Re: extropians-digest V3 #82

From: Chris Crayton (ccrayton@bellsouth.net)
Date: Sat Sep 12 1998 - 18:04:50 MDT


At 07:45 AM 9/9/98 -0700, you wrote:

>I think the idea that copyright law instead of patent law
>should protect an operating system is wrong. A operating
>system is a key technology without which, all the software
>written for that operating system won't run.

As a software developer, I tend to disagree. Copyrights exist to protect
the expression of an idea, and patents exist to protect the actual thing.
Consider an senario that actually happened a few years ago.

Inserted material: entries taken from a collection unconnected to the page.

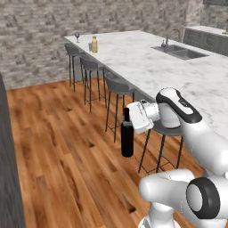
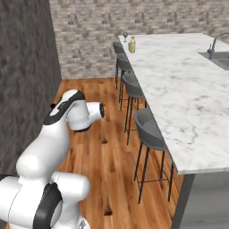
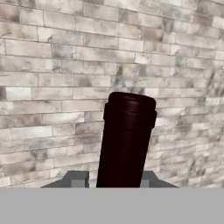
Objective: There is a wine glass and glass cup on the dining counter. Place the wine bottle next to the wine glass and the juice bottle next to the glass cup.
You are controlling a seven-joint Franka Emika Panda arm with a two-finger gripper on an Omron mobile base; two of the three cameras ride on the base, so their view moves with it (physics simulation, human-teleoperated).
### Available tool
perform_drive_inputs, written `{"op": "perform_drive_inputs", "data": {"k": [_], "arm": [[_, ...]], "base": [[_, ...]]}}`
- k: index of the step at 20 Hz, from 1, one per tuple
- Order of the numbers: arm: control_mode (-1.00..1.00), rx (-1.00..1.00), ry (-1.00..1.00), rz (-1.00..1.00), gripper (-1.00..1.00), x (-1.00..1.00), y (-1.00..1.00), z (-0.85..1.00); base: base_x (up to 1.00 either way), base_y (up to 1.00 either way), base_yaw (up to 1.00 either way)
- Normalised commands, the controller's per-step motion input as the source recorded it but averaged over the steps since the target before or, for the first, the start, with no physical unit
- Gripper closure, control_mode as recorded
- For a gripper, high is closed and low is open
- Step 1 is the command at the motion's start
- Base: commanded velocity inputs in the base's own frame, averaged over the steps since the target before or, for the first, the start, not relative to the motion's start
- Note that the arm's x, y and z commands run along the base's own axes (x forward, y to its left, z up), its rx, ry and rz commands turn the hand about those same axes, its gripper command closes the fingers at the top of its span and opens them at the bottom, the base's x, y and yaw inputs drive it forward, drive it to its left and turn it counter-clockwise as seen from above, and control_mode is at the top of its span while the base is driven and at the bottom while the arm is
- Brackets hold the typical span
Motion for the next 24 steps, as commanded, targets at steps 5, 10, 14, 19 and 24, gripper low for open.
{"op": "perform_drive_inputs", "data": {"k": [5,10,14,19,24], "arm": [[1.0,0.0,0.0,0.0,1.0,0.0,0.0,0.0],[1.0,0.0,0.0,0.0,1.0,0.0,0.0,0.0],[1.0,0.0,0.0,0.0,1.0,0.0,0.0,0.0],[1.0,0.0,0.0,0.0,1.0,0.0,0.0,0.0],[1.0,0.0,0.0,0.0,1.0,0.0,0.0,0.0]], "base": [[0.88,0.53,0.0],[0.88,0.58,0.0],[0.87,0.6,0.0],[0.88,0.6,0.0],[0.88,0.6,0.0]]}}
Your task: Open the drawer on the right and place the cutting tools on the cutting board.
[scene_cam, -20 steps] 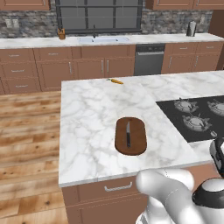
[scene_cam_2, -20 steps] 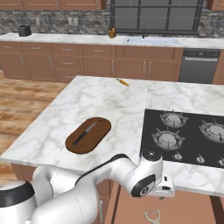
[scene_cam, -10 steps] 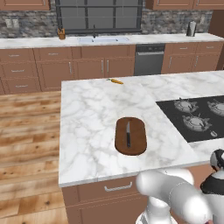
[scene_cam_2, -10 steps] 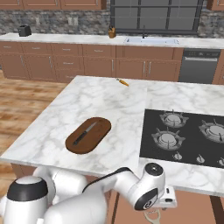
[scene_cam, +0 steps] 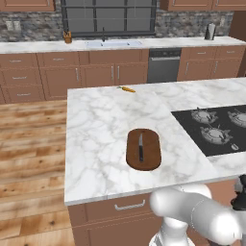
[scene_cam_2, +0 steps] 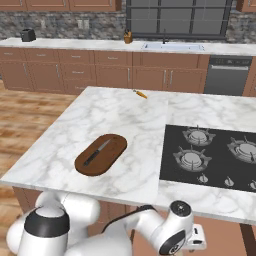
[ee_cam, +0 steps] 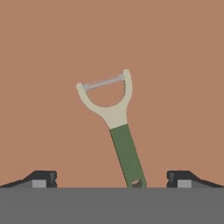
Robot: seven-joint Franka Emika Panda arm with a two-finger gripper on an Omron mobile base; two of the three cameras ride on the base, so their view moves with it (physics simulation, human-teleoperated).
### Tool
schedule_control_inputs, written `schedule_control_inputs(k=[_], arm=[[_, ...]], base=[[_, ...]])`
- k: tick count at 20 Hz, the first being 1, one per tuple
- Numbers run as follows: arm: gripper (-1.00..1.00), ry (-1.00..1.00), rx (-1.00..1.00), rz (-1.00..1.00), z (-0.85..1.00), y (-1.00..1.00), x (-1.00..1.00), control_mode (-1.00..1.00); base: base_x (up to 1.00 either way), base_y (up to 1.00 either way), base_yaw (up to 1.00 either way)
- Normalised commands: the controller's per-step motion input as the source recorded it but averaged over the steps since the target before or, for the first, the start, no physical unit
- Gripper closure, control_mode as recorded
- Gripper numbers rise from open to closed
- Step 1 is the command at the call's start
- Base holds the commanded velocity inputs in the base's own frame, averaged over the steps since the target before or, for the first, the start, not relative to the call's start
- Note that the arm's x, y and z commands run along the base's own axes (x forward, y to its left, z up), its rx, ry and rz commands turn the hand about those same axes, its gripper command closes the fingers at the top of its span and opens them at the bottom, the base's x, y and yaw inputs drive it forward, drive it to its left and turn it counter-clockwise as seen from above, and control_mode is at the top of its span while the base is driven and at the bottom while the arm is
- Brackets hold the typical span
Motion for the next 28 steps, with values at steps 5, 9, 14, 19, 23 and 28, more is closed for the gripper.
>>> schedule_control_inputs(k=[5, 9, 14, 19, 23, 28], arm=[[-1.00, 0.02, 0.00, 0.02, -0.38, -0.10, -0.03, -1.00], [-1.00, 0.06, 0.00, 0.00, -0.36, -0.03, 0.00, -1.00], [-1.00, 0.13, 0.00, 0.00, -0.30, -0.16, 0.00, -1.00], [-1.00, 0.06, 0.00, 0.00, -0.31, -0.11, 0.00, -1.00], [-1.00, 0.00, 0.02, 0.02, -0.26, -0.11, 0.00, -1.00], [-1.00, 0.00, 0.04, 0.03, -0.31, -0.20, 0.00, -1.00]], base=[[0.00, 0.00, 0.00], [0.00, 0.00, 0.00], [0.00, 0.00, 0.00], [0.00, 0.00, 0.00], [0.00, 0.00, 0.00], [0.00, 0.00, 0.00]])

Compton's Multimedia applied for a software patent on a system for search
and retrieval of multimedia information. Multimedia information, in the
context of the patent, as the electronic form of text, graphics, and
photographic images. The patent, read one way, protected only the exact
implementation of Compton's Multimedia Encyclpoedia. Read another way, it
protected any program which stored and searched for information in digital
form, the only form computers understand!

If IBM had patented the Operating System (it invented it in the 1950's)
then there would only be the IBM OS. If WordStar had patented the use of
computers as word-processing systems, there would be (God forbid) only
WordStar.

>And if patent law applied, then Microsoft would have to
>publish their technical information (source code) and their
>rights to the patent would eventually expire.

This is true now. In order to register a copyright with the government,
Microsoft has to release the source code. Copyright registration is not
necessary to prosecute someone from using copyrighted materials, but it is
necessary in order to get punitive damages.

As someone who makes a living writing software, I think software patents
are Evil. If you are first to write something, then the way to maintain
your viability is to constantly improve your product. Software patents
take that away: I can write turn out a poor product with impunity, the
patent ensures that I have no competition.